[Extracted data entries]

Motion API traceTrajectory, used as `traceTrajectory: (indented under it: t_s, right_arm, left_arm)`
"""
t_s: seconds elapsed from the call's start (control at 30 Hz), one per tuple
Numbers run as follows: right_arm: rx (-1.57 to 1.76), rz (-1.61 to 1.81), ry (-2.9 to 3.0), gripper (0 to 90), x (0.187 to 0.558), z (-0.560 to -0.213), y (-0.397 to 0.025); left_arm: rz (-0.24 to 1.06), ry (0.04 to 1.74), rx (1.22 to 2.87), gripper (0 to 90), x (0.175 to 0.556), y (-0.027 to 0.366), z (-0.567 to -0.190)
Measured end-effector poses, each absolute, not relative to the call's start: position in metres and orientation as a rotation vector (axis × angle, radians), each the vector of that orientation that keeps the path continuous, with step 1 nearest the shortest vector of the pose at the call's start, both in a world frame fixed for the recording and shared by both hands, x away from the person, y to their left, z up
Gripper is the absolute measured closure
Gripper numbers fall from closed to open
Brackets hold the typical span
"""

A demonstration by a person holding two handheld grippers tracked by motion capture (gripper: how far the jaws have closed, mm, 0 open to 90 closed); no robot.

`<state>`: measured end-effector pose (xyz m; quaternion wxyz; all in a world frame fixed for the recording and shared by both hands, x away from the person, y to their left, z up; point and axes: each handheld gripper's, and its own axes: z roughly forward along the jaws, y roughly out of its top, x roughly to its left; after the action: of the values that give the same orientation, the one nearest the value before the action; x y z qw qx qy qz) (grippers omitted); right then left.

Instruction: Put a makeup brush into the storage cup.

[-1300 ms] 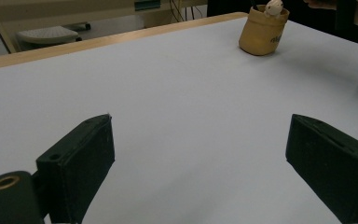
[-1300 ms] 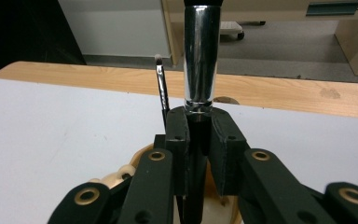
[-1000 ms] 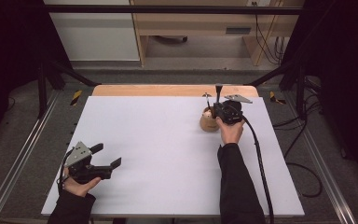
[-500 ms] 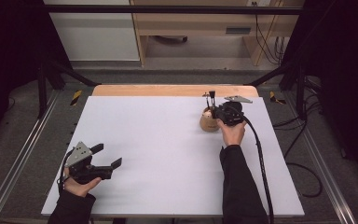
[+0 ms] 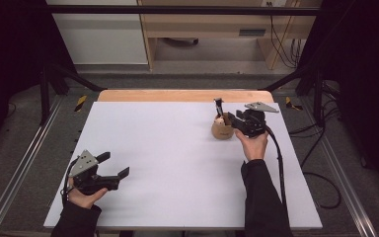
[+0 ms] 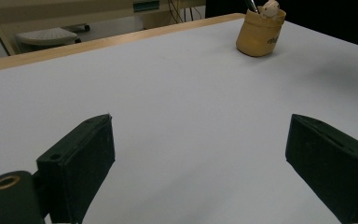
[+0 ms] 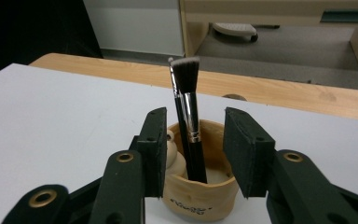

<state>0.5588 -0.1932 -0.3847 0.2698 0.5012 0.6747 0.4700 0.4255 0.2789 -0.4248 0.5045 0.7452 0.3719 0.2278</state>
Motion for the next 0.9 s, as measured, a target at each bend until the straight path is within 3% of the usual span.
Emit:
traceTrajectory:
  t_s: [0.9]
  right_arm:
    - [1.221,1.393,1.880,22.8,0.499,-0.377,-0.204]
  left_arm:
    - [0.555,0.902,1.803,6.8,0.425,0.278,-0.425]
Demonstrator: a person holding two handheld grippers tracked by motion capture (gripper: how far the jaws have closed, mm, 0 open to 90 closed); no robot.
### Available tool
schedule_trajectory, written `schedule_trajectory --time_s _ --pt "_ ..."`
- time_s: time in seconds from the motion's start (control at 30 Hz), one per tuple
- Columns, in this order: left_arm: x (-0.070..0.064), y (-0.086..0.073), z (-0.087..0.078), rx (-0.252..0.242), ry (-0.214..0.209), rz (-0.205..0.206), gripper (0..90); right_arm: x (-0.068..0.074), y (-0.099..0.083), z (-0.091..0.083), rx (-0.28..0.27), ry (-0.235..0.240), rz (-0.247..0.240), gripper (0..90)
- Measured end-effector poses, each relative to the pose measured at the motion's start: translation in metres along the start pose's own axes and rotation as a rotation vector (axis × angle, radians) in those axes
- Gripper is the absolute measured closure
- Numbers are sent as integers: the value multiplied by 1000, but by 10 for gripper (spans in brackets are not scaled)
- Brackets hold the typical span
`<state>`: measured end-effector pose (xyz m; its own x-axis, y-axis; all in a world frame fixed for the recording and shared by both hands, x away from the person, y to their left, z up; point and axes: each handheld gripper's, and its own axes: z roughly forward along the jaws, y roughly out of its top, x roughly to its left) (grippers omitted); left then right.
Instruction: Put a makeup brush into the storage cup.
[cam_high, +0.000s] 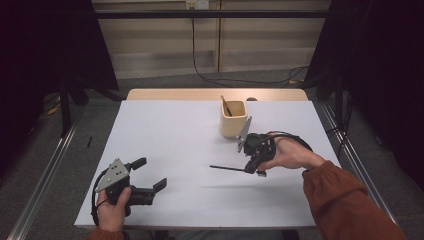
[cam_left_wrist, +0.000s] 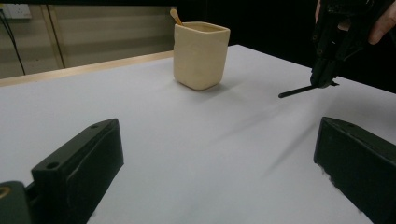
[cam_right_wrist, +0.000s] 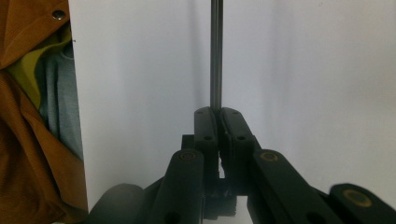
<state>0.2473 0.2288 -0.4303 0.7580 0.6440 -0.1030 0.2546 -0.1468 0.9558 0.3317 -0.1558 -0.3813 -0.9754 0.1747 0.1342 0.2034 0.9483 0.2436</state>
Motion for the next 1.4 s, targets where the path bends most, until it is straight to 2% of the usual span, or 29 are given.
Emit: schedule_trajectory --time_s 0.23,0.43,0.5,0.57,0.63,0.7,0.87,1.1,1.2,1.3,1.4 --pt "1 3 0 5 -7 -1 14 1 1 4 19 9 -10 861" --pt "-2 11 0 -7 -15 27 14 0 1 5 15 16 -17 861" --pt "-4 15 0 -26 -4 25 14 -1 1 6 15 15 -18 862" --pt "-5 18 0 -40 -7 10 14 -1 1 6 8 19 -22 861" --pt "-5 21 0 -51 -14 11 14 -1 1 7 5 19 -18 861" --pt "-5 24 1 -64 -22 2 14 -1 0 7 4 18 -16 861" --pt "-4 28 5 -74 -45 13 13 -1 -1 8 10 24 -14 861" --pt "-4 42 13 -92 -79 60 14 -3 -2 8 16 25 -10 862" --pt "-4 49 18 -95 -90 64 10 -3 -2 7 14 25 -7 862" --pt "-3 55 24 -93 -132 63 13 -3 -1 8 10 25 -13 861" --pt "-3 62 30 -107 -147 65 14 -2 0 9 13 26 -6 861"
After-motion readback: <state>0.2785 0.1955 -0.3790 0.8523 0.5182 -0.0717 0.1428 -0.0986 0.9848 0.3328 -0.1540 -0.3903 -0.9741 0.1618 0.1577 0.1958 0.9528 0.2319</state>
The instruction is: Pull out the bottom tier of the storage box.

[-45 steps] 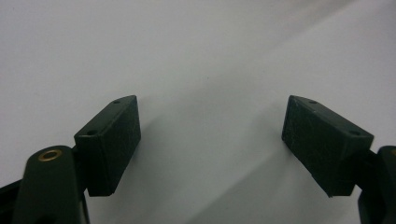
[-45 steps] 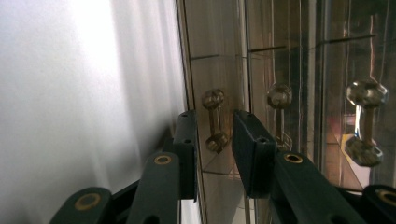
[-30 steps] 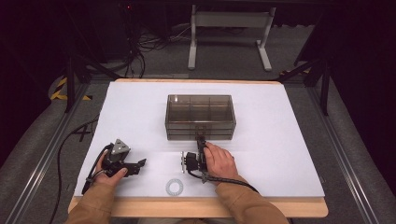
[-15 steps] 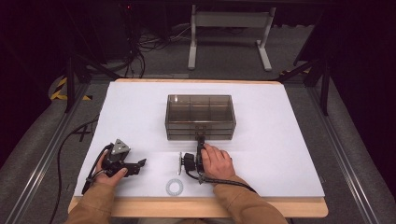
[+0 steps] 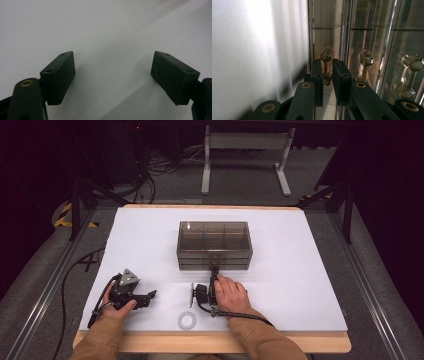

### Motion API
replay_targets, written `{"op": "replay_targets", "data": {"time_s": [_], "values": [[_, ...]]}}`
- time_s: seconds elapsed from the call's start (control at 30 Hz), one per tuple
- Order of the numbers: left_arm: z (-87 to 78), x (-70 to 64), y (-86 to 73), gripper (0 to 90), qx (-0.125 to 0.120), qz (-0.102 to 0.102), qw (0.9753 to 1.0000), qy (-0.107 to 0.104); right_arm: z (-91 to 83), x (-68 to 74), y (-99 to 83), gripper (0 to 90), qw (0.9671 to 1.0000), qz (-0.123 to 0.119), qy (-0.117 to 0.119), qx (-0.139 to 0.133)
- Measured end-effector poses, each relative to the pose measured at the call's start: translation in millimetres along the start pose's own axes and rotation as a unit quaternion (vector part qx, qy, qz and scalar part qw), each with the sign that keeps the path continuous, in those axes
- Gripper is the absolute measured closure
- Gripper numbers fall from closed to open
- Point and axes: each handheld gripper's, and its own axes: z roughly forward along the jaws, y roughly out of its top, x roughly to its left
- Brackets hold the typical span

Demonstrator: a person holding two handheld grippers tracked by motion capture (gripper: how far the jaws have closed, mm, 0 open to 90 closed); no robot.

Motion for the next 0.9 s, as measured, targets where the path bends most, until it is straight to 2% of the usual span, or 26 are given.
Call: {"op": "replay_targets", "data": {"time_s": [0.67,0.9], "values": [[0.1,0.1,-0.1,20.2,0.000,0.000,1.0000,-0.001,-4.1,0.8,-2.2,80.9,1.0000,-0.008,-0.001,-0.005],[0.2,0.1,-0.1,20.1,-0.001,0.000,1.0000,-0.001,-12.9,2.6,-2.2,80.9,0.9999,-0.009,0.001,-0.009]]}}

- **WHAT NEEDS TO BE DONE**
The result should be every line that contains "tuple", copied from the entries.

- **OUTPUT FOR THIS EXERCISE**
t_s: seconds elapsed from the call's start (control at 30 Hz), one per tuple
- time_s: time in seconds from the motion's start (control at 30 Hz), one per tuple
- time_s: seconds elapsed from the call's start (control at 30 Hz), one per tuple

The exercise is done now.